I never talked about ethical investing. Thats the only corner of the table I did not make reference to. I spoke about ethical business practices, unethical business practices, and unethical investing. I’m saying the latter two must be regulated.


#19

They are and should be. Better than we do now - no arguement there at all.
But hostile takeovers are not unethical. They just aren’t in the interest of managers. Sometimes it’s good for employees sometimes bad. But as a strategy it is neutral. It’s about control of day,to day operations being removed from people who are not delivering results. If they were delivering results, their shares would be highly rated and they’d be making the bids with their attractive shares.


#20

No-one is claiming they are. As the headline indicates, this is about hostile takeovers for the purpose of asset stripping. There’s a reason that vulture capitalists who do that are as despised as monopolists are.


#21

I never said hostile take-overs were unethical. But stripping assets, and ruining otherwise well functioning companies to maximize profit for new owners at the expense of employees and local economies - that is unethical.

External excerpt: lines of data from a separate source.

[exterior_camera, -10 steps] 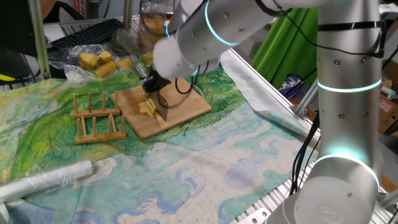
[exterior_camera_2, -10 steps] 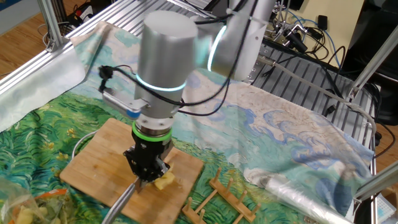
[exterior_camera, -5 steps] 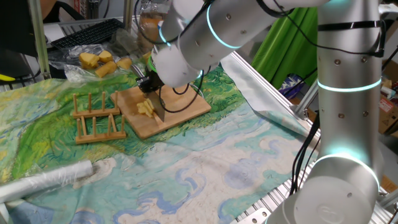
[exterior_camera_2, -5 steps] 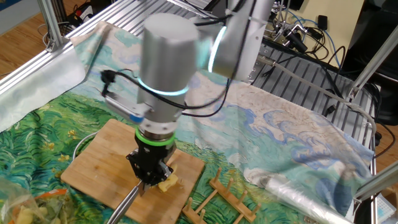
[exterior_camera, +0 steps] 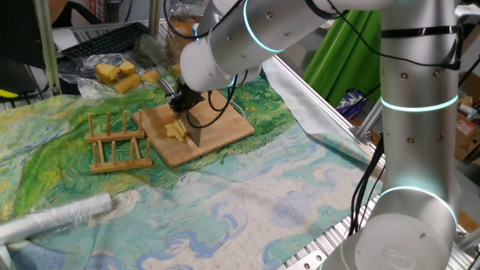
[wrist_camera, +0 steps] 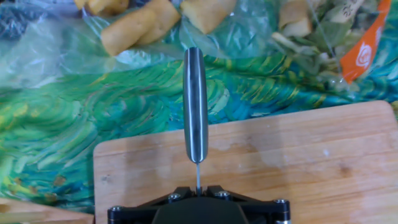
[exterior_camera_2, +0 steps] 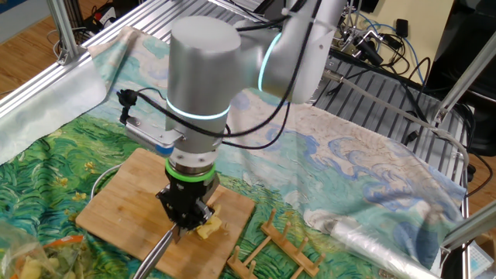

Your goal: Chop the potatoes

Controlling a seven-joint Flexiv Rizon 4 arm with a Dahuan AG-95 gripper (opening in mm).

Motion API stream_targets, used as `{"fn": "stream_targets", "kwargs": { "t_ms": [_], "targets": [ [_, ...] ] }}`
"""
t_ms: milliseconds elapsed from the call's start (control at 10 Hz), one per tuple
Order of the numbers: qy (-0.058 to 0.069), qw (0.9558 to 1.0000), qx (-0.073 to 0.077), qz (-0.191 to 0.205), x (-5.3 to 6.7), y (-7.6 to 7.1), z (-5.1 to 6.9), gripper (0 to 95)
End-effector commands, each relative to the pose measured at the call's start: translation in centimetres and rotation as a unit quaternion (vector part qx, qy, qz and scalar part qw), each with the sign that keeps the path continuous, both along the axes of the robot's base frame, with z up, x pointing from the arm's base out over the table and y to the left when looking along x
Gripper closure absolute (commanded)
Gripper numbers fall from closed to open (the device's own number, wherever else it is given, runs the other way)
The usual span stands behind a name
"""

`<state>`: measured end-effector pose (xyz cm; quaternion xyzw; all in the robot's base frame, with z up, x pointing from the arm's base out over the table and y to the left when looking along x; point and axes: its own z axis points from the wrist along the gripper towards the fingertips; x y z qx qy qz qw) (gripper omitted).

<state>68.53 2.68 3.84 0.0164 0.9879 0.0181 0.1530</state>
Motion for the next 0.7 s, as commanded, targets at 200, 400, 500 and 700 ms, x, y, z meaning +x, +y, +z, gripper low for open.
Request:
{"fn": "stream_targets", "kwargs": {
  "t_ms": [200,400,500,700],
  "targets": [
    [0.009,0.9999,0.002,0.005,-0.26,-0.10,0.36,95.0],
    [0.008,1.0000,0.002,0.004,-0.22,-0.07,0.13,95.0],
    [0.008,1.0000,0.002,0.004,-0.22,-0.07,0.15,95.0],
    [0.009,0.9999,0.005,0.005,-0.31,-0.09,0.77,95.0]
  ]
}}
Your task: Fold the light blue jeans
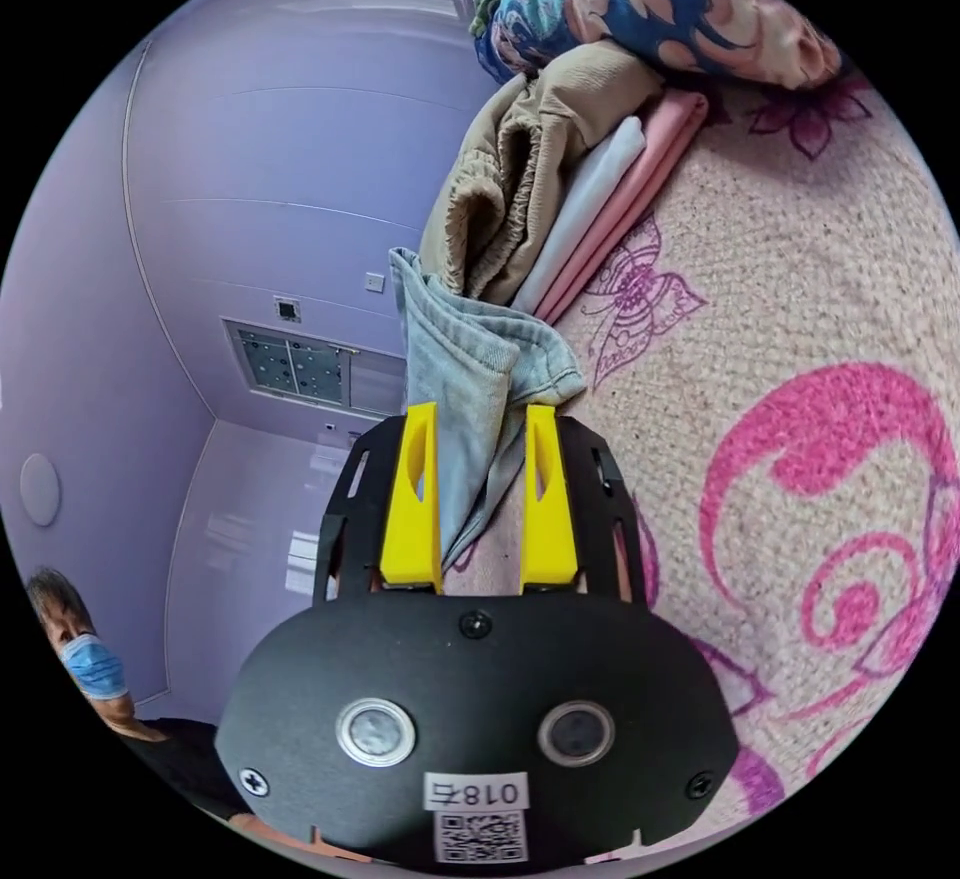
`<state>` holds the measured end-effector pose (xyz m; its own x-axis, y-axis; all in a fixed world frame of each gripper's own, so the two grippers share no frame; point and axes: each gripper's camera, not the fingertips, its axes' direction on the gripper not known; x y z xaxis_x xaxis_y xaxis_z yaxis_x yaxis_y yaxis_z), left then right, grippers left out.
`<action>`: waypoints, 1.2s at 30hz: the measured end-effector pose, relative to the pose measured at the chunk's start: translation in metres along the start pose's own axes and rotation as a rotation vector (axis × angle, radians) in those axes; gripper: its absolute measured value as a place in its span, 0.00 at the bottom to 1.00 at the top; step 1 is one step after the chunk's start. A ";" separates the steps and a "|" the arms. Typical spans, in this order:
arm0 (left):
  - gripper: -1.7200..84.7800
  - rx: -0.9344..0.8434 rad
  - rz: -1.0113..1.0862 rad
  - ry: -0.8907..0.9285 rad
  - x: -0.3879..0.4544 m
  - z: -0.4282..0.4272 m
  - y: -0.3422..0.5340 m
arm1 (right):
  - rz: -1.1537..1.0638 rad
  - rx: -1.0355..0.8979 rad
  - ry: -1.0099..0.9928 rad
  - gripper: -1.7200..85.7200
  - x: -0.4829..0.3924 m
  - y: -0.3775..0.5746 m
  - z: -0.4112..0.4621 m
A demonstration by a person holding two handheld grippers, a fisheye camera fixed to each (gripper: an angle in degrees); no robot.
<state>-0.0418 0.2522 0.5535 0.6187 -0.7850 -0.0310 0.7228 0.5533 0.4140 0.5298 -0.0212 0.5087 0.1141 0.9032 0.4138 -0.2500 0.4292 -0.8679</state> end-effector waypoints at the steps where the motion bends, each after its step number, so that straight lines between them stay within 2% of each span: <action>1: 0.02 0.001 0.001 -0.001 -0.002 0.000 0.000 | -0.002 0.017 0.059 0.07 -0.004 0.004 0.000; 6: 0.02 0.003 0.061 0.004 -0.004 -0.014 0.000 | -0.117 0.036 0.186 0.03 -0.043 0.027 -0.009; 10: 0.02 0.005 0.152 0.005 -0.006 -0.056 0.000 | -0.271 0.000 0.193 0.03 -0.098 0.055 -0.040; 14: 0.02 -0.051 0.241 0.022 -0.011 -0.091 0.021 | -0.335 -0.016 0.159 0.03 -0.122 0.101 -0.094; 17: 0.02 -0.211 0.290 0.036 -0.014 -0.056 0.054 | -0.286 -0.013 0.221 0.03 -0.108 0.156 -0.133; 19: 0.02 -0.331 0.271 -0.008 -0.019 -0.011 0.080 | -0.130 -0.056 0.329 0.03 -0.062 0.198 -0.138; 21: 0.03 -0.417 0.274 -0.086 -0.024 0.027 0.104 | -0.007 -0.083 0.338 0.03 -0.020 0.225 -0.129; 24: 0.04 -0.361 0.206 -0.051 -0.041 0.028 0.114 | 0.083 0.016 0.225 0.03 0.008 0.252 -0.129; 26: 0.06 -0.317 0.258 -0.004 -0.047 0.007 0.113 | 0.003 0.041 0.216 0.03 -0.010 0.256 -0.126; 28: 0.08 -0.363 0.280 0.005 -0.056 -0.001 0.117 | -0.105 0.011 0.308 0.04 -0.036 0.258 -0.117; 31: 0.09 -0.366 0.254 0.072 -0.089 -0.016 0.137 | 0.005 -0.084 0.415 0.06 -0.019 0.265 -0.109; 33: 0.10 -0.262 0.174 0.107 -0.118 -0.035 0.149 | 0.045 -0.016 0.455 0.07 -0.013 0.281 -0.122; 36: 0.10 -0.036 -0.022 0.086 -0.182 -0.069 0.162 | -0.087 0.084 0.443 0.08 -0.040 0.308 -0.131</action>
<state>-0.0157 0.5037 0.5631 0.6254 -0.7712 -0.1185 0.7462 0.5468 0.3798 0.5737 0.0752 0.1884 0.5341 0.7861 0.3111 -0.2960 0.5186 -0.8021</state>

It should be taxed to the degree that would make it unprofitable to undertake, essentially removing the practice as an option. Simply - if you want to gut the company the profit goes to the community, not to you.


#22

Right. Its not about interventionist government - thats the story that these vultures want to tell, and everybody is so brainwashed that even the victims of this describe it as over regulation by government.

This is about limiting the options of those who would act out of objectionable greed. There are plenty of places to ply your greed - too many investment platforms to list. But limits on options where they harm others in the process is a reasonable function of government, and not an over-reach in any way.